* [YOUR TASK]
Within the listing below, show every line that contains the word "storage".

* [SUPPLIED INFORMATION]
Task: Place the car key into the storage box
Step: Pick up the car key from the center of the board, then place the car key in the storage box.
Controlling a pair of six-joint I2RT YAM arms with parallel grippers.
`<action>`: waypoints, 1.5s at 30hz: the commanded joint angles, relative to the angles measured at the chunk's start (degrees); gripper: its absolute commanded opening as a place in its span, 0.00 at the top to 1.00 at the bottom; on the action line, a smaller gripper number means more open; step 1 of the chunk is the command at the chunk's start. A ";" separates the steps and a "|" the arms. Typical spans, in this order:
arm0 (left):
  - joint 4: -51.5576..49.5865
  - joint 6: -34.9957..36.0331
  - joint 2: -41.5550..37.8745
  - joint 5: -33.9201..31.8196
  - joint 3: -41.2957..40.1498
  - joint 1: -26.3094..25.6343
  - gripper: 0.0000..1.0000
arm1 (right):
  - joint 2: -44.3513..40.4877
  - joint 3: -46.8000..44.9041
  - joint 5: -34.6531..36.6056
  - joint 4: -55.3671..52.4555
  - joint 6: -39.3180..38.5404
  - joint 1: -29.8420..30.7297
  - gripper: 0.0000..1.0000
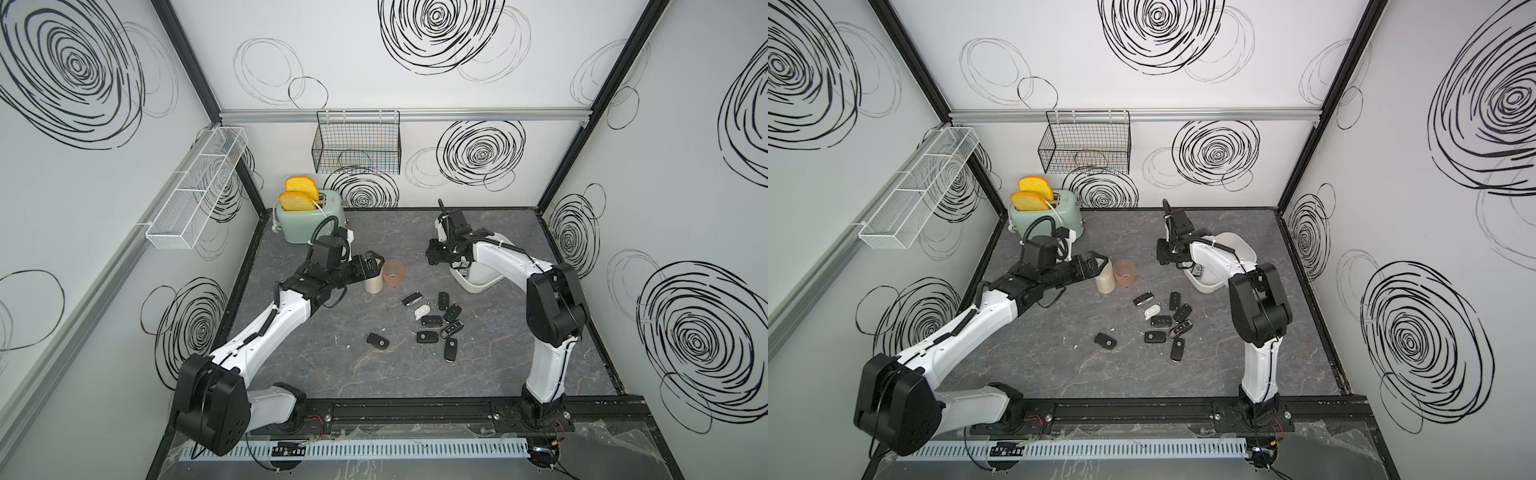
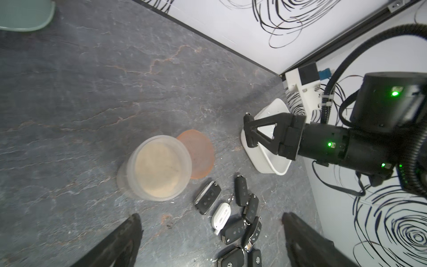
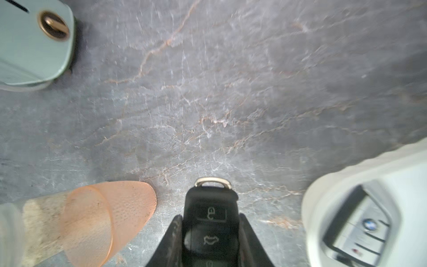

* [ANSWER SECTION]
Task: Place the car key into the storage box
Step: Pick up the car key from the center of the board, then place the car key in the storage box.

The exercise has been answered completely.